Real-time PCR data showed that mRNA levels of proangiogenic factors and receptors were downregulated by endostatin treatment, with VEGF and Ang1 downregulated more by P125A-endostatin when compared to native endostatin. Histochemical analysis also showed that VEGF protein levels were decreased in endostatin or P125A-endostatin-treated tumour tissues. Our results are in agreement with those of Calvo et al (2002) who showed, in the C3(1)/SV40 transgenic mouse model, that P125A-endostatin treatment suppressed mRNA and protein levels of VEGF, Female C3(1)/SV40 mice treated with P125A-endostatin for a 3-week period showed significant delay in tumour development, reduced tumour burden and increased survival (Calvo et al, 2002). Hajitou et al (2002) also showed 3–10-fold downregulation of VEGF mRNA expression in endostatin-treated aortic ring. These results indicate that endostatin affects proangiogenic factor expression in the tumour microenvironment.

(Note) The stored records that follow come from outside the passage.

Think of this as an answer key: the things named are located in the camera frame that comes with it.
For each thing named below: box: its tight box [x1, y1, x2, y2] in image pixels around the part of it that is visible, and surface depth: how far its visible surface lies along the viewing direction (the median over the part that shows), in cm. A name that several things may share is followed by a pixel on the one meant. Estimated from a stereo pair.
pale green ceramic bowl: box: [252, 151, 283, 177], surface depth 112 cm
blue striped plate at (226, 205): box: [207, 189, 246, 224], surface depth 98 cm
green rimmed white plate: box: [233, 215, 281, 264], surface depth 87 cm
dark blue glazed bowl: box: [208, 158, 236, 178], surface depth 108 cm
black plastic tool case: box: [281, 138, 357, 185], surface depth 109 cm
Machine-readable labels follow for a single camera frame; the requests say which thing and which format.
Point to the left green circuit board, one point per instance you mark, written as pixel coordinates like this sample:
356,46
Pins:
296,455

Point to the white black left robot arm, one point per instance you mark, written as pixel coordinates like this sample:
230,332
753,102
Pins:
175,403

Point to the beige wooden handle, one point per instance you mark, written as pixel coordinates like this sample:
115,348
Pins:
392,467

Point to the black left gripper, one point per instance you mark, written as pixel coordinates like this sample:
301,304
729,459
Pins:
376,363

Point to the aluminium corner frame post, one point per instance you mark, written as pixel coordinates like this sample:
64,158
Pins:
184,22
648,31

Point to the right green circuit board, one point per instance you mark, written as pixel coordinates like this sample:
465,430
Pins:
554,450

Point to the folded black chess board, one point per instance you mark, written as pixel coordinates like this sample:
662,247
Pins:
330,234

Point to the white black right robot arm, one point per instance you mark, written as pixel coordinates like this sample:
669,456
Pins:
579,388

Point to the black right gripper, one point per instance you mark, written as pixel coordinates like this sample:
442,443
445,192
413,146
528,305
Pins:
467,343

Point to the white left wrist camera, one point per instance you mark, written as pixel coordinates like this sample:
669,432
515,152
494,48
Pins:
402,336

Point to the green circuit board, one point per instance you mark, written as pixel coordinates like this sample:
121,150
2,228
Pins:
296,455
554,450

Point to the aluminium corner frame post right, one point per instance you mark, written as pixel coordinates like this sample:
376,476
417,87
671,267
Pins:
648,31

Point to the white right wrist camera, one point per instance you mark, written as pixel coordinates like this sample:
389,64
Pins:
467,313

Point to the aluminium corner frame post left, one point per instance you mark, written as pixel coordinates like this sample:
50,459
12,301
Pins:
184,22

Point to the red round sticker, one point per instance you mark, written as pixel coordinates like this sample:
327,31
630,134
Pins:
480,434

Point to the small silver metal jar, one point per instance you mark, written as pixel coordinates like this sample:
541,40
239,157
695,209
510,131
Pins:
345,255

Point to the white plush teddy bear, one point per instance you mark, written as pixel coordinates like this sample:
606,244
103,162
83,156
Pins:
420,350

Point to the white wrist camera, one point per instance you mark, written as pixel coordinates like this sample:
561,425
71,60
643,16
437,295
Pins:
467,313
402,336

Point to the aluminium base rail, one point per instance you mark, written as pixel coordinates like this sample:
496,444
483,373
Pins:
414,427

Slow release of endostatin by alginate encapsulation was used to determine antitumour efficacy. Unlike the bolus injection protocol, alginate-entrapped endostatin was given once a week. This method reduced the cumulative dose to be given to each mouse by seven-fold. Kisker et al (2001) also showed that continuous administration using a miniosmotic pump increased the potency of endostatin therapy. Present studies clearly demonstrate that P125A-endostatin inhibits colon carcinoma growth more effectively when compared to the native endostatin.

In summary, these studies show that human endostatin can be genetically modified to improve its ability to bind and inhibit endothelial cells. Higher binding also coincided with changes in potency in inhibiting cell proliferation and migration, and in homing to tumours. Such differences in tumour-homing properties can contribute to improved antitumour activity of mutant endostatin.

The mechanism of enhanced binding to endothelial cells of P125A-endostatin still not entirely clear. It is likely that binding to glypican (supported by heparin-binding data) is not altered by P125A mutation. However, the P125A mutation may expose cryptic determinants in endostatin, which can in turn bind to novel target molecules on endothelial cells. Such an interaction may enhance binding of P125A-endostatin to endothelial cells. We initially hypothesised that aminopeptidase N could be a potential target for P125A-endostatin. However, our current studies clearly demonstrated that P125A-endostatin did not bind to aminopeptidase N. Further work will be necessary to understand the molecular target and mechanism of enhanced binding of P125A-endostatin to endothelial cells.